Der Medizinkonzern Fresenius gibt im Kampf um den Klinikbetreiber Rhön-Klinikum auf. Der DAX-Konzern will bis auf Weiteres kein neues Übernahmegebot für das fränkische Unternehmen abgeben. Dies teilte Rhön-Klinikum am Montag in Bad Neustadt an der Saale mit und bestätigte damit Berichte der Nachrichtenagentur Bloomberg und der Zeitung Die Welt. Der Rhön-Klinikum-Vorstand bedauere diese Entscheidung von Fresenius.

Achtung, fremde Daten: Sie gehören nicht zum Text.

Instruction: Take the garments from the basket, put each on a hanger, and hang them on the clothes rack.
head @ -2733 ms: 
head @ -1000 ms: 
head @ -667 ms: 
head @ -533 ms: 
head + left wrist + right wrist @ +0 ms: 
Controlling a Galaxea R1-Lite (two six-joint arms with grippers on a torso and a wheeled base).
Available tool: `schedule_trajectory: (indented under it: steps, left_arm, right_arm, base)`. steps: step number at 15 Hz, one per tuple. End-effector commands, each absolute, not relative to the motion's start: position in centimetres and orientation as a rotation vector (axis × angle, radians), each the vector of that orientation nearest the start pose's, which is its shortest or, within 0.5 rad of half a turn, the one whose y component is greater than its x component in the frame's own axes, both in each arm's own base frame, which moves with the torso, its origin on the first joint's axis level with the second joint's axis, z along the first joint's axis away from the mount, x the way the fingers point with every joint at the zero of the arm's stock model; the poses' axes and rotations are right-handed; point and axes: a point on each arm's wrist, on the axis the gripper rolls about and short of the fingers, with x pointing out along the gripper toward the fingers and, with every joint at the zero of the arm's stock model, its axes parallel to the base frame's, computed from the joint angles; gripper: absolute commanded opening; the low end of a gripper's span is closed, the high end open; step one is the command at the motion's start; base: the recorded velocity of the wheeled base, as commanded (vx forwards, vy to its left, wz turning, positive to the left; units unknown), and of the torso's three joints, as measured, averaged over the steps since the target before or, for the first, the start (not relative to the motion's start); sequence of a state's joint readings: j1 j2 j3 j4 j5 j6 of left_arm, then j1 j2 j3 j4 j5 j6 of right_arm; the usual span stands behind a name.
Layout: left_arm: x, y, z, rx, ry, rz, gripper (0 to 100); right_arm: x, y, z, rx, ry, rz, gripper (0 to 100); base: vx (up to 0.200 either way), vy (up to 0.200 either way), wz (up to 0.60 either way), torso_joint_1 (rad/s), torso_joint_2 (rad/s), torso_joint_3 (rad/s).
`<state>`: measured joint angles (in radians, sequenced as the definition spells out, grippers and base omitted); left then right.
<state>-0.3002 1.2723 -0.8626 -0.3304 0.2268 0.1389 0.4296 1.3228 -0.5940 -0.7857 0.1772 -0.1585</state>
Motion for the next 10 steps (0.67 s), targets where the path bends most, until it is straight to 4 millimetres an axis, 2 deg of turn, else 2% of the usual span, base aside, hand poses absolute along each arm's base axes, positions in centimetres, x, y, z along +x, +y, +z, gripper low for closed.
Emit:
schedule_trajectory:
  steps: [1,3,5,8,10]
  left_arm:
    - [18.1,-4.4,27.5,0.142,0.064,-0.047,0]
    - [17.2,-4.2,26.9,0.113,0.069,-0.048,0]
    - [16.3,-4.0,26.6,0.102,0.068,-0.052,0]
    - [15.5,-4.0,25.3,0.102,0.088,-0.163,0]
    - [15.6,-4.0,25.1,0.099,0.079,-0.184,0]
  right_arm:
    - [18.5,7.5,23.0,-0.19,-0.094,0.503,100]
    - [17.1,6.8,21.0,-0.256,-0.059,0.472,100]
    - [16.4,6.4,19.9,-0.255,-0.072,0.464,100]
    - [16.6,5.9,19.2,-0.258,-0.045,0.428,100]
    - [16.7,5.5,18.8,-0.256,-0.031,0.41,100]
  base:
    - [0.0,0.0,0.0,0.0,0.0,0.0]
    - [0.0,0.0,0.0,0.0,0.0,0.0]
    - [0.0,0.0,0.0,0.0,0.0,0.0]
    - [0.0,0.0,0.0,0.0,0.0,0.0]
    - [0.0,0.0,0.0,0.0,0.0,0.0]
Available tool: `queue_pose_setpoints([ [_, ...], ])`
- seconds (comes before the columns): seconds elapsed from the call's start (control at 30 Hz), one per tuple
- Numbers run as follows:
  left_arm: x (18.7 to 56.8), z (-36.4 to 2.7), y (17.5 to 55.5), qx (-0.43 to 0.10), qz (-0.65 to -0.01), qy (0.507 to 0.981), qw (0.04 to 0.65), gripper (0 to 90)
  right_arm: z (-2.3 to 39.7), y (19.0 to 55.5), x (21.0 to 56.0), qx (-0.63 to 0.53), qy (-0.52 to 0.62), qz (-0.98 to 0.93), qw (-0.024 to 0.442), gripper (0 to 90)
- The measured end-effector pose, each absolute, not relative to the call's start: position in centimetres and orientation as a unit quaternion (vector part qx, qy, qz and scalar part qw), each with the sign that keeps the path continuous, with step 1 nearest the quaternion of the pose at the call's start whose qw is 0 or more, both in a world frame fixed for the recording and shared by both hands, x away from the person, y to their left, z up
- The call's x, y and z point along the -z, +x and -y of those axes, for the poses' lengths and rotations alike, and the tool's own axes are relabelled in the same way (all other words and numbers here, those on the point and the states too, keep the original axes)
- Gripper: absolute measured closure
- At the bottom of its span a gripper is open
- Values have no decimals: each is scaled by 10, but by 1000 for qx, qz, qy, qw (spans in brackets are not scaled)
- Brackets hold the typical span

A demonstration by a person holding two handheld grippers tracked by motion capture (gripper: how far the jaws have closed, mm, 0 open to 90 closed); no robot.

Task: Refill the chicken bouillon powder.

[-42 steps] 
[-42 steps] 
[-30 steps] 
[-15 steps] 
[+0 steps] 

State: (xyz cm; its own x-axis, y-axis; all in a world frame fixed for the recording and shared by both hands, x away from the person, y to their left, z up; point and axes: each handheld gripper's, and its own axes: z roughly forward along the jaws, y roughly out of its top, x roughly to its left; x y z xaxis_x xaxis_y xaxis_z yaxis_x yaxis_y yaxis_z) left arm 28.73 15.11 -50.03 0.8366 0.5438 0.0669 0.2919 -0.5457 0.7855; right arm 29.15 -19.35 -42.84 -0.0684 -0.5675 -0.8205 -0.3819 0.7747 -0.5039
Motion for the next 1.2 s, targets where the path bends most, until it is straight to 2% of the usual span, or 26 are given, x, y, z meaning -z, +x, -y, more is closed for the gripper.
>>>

Asklepios durchkreuzt Pläne
Damit ist eine der spektakulärsten Übernahmeschlachten der vergangenen Jahre Deutschlands vorerst beendet. Fresenius war im Frühjahr unter anderem wegen der Störfeuer des Konkurrenten Asklepios mit dem Versuch gescheitert, Rhön-Klinikum für 3,1 Milliarden Euro zu übernehmen. Asklepios hatte Ende Juni überraschend gut fünf Prozent der Rhön-Aktien gekauft und damit verhindert, dass Fresenius wie anvisiert mehr als 90 Prozent der Rhön-Aktien einsammelte. Seitdem wurde immer wieder über eine neue Offerte spekuliert.

Rhön unter Druck
Die geplatzte Übernahme schickt die Rhön-Aktien Talfahrt. Mit einem Abschlag von gut 20 Prozent dürften sie in den Handel gehen. Für Fresenius ist die geplatzte Übernahme kein Beinbruch. Der Konzern ist sehr breit aufgestellt und bleibt für alle risikoscheue Investoren ein Basisinvestment am Aktienmarkt.